Reversal for Jason Patric Seeking Paternity Status

     LOS ANGELES (CN) - Presumed-father status may be available to actor Jason Patric for the child his ex-girlfriend conceived with his sperm-bank deposit, a California appeals court ruled.
     Though identified in court documents only as Jason P., media outlets have long identified Patric, known for his role in "Sleepers" and other films, as the petitioner in question. Patric had petitioned to establish a parental relationship with the child born to his ex-girlfriend, Danielle Schreiber, identified in the court record as Danielle S.
     Patric and Schreiber had lived together for many years, and had tried unsuccessfully to have a baby naturally beginning in 2006. The couple split up in 2008, and Patric gave Schreiber permission to use semen he had deposited a sperm bank in pursuit of single motherhood.
     Prior to the in vitro fertilization procedure, both Patric and Schreiber signed informed-consent papers. On each of the forms, Schreiber filled in both her and Patric's name in the "intended parent" spaces, although Patric had previously told her he was not ready to be a parent.
     Schreiber gave birth to a son in late 2009, and the couple apparently enjoyed an on-again, off-again relationship until Schreiber ended the relationship in 2012.
     In his request for presumed fatherhood, Patric told the court that Schreiber referred to him as "Dada" when speaking to their son. Schreiber and the boy also flew to New York several times to visit Jason when he needed to be there for work, and communicated by Skype when they were apart, Jason said.
     A Los Angeles County judge dismissed Patric's petition, relying on the fact that Patric and Schreiber had never been married, and state law governing sperm donations prevents Patric from seeking a parentage declaration without a pre-insemination agreement otherwise.

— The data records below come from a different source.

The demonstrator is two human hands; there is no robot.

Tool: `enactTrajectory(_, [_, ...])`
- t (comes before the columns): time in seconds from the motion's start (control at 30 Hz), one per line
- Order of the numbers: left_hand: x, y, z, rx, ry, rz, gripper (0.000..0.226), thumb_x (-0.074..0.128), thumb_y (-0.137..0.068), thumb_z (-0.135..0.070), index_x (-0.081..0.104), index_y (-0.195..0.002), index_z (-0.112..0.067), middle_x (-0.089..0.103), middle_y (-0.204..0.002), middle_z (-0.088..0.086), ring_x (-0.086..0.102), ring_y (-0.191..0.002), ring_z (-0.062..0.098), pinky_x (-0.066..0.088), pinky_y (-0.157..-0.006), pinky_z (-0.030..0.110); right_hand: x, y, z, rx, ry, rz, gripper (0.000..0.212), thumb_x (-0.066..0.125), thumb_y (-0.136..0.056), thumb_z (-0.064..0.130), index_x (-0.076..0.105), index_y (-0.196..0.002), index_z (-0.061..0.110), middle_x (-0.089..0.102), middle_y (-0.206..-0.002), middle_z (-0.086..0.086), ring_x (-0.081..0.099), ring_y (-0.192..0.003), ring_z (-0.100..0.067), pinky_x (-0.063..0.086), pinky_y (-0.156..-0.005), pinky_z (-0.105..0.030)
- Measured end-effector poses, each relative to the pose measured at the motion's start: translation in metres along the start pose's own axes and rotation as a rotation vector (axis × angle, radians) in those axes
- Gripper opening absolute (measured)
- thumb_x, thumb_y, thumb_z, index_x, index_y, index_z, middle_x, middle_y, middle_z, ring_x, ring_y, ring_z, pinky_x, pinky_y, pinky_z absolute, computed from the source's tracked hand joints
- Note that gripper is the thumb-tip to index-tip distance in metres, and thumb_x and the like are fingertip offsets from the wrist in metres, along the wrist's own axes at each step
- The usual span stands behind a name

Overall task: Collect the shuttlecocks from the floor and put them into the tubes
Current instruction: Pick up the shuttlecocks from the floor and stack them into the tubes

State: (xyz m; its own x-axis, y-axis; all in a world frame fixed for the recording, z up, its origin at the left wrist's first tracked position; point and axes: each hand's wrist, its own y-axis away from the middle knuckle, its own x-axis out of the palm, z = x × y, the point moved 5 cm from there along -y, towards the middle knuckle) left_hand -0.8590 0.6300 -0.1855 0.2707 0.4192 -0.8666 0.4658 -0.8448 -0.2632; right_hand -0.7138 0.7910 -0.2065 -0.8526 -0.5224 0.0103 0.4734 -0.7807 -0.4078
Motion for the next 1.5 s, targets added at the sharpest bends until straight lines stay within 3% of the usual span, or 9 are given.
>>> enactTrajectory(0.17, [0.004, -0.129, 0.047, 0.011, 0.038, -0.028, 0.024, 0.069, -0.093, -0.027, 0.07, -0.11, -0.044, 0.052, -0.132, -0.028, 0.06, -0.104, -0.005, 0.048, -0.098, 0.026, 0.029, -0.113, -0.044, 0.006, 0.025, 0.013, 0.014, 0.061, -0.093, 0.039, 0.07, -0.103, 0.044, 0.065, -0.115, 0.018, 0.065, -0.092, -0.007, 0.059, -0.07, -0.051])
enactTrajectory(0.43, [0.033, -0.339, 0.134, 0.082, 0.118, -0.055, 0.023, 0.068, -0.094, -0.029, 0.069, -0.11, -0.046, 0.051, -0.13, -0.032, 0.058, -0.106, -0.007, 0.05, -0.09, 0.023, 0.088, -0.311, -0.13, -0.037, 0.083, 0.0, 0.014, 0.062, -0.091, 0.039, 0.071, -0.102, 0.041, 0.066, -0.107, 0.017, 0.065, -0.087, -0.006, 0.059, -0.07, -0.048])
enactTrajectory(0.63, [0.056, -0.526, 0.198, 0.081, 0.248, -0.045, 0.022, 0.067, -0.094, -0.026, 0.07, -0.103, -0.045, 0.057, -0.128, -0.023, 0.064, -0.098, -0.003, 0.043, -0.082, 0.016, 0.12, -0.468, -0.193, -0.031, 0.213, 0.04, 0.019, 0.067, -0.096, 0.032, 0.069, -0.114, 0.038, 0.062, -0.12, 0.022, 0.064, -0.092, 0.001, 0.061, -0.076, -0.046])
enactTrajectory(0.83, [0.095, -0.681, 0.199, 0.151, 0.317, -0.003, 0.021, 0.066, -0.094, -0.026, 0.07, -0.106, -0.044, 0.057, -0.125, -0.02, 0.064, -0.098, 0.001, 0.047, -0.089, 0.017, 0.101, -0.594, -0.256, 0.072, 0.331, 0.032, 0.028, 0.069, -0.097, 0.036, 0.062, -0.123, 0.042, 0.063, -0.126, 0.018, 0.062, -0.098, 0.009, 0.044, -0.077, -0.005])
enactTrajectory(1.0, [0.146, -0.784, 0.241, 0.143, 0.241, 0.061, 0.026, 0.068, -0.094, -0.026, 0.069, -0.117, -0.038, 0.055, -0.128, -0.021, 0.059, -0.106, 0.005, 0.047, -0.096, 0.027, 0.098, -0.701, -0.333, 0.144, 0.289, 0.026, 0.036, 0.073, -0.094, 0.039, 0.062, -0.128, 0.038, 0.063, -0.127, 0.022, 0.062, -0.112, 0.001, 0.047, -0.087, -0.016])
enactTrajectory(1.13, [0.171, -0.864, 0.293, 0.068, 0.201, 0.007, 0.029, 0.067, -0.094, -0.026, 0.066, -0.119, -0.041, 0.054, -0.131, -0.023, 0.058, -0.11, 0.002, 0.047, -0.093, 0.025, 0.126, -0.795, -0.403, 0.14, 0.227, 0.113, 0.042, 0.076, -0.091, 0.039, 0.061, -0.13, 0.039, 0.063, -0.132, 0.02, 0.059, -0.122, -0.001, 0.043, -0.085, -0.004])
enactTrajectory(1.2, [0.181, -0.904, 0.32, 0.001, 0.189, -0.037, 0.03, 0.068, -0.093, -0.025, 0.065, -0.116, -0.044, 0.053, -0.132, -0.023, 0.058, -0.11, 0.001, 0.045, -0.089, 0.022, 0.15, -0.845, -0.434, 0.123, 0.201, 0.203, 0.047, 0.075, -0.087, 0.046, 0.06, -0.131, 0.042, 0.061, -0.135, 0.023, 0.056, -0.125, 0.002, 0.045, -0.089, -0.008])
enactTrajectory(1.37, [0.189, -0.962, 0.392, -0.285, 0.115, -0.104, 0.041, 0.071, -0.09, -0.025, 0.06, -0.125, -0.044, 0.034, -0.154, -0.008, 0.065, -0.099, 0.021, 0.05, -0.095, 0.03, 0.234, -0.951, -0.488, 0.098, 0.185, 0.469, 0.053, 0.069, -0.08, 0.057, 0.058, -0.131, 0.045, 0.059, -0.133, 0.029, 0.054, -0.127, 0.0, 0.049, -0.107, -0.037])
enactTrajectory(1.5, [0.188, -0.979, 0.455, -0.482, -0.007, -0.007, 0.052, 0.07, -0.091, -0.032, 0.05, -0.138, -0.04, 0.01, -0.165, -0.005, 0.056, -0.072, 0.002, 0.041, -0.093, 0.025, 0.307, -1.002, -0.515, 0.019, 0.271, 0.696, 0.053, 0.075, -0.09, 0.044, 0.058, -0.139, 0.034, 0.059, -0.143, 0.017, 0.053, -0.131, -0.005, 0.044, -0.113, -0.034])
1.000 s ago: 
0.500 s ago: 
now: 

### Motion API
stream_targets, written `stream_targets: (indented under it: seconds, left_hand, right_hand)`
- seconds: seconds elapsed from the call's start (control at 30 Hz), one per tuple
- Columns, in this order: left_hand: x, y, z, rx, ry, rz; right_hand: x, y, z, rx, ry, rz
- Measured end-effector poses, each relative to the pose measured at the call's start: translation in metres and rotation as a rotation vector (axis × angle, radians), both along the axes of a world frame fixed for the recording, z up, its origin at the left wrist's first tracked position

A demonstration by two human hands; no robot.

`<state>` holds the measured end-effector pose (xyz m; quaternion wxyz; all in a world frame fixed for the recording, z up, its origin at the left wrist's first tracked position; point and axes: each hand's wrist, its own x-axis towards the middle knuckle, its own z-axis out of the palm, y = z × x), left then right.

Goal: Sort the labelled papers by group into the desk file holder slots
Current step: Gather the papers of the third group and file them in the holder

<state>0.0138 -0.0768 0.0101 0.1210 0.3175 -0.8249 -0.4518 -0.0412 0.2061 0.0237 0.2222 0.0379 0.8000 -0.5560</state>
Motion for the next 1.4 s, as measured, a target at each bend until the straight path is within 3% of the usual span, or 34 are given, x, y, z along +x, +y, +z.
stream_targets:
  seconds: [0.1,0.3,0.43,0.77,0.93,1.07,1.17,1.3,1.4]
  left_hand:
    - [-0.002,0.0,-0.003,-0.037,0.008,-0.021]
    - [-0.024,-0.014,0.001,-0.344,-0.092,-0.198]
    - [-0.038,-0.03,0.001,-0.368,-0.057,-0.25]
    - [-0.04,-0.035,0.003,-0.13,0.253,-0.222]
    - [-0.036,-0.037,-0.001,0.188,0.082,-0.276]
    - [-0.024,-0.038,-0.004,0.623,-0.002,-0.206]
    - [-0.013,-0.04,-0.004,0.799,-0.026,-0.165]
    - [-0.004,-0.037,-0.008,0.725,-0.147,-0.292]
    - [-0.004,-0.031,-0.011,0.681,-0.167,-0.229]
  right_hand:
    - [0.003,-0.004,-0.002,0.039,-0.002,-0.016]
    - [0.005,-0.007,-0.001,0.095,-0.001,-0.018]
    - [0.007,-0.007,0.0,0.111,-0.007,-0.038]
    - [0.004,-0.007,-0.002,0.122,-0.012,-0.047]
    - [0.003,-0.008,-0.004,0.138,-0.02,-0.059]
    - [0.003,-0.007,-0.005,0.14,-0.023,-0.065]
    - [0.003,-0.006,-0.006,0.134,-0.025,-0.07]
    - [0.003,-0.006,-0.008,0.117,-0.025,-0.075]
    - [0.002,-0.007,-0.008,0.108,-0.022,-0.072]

     On appeal, a panel for the Second Appellate District noted that its previous attempts to link sperm-donor parentage to married couples had been undermined by the California Supreme Court's ruling in K.M. v. E.G. In that case, one half of a lesbian couple provided the other with an egg for the purpose of bringing a child into their joint home and raising it together.
     In that case, however, K.M. did not call the child her own and had no interest in being the presumed mother. Here, however, Patric's post-birth conduct toward his son should have been examined before rejected his request, the appeals court said.
     "By interpreting the law only to preclude a sperm donor from establishing paternity based upon his biological connection to the child, while allowing him to establish that he is a presumed parent under a different section of law based upon a demonstrated familial relationship, we allow both statutes to retain effectiveness and promote the purpose of each," Judge Thomas Willhite Jr. wrote for the panel. "Moreover, we avoid a construction that would lead to unintended, and some might say absurd, consequences. For example, suppose an unmarried couple that had tried unsuccessfully to conceive a child naturally, finally were able to conceive through assisted reproduction. They then got married, after conception but before the birth of the child, and raised the child together. After several years, they divorced and the mother sought child support because she could not afford to care for the child on her own. Under Danielle's interpretation of the sperm donor law, the mother's ex-husband would have no obligation to support the child because he was a sperm donor and could not be found to be the child's presumed father, despite having been married to the mother at the time of the child's birth and having raised the child as his own. The Legislature could not have intended this result."
     This interpretation does not mean, however, that a mother loses her right to single parenthood when she allows her child to have some sort of relationship with the sperm donor, the panel stressed.
     "Parentage law requires a familial relationship," Willhite wrote. "To qualify as a presumed parent, the presumed parent must show that he or she 'receives the child into his or her home and openly holds out the child as his or her natural child.' A mother wishing to retain her sole right to parent her child conceived through assisted reproduction can limit the kind of contact she allows the sperm donor to have with her child to ensure that the relationship does not rise to the level of presumed parent and child."
     Furthermore, Patric also bears the burden of proving how and why he should be considered the presumed father - which the trial court never let him do and should have, Willhite concluded.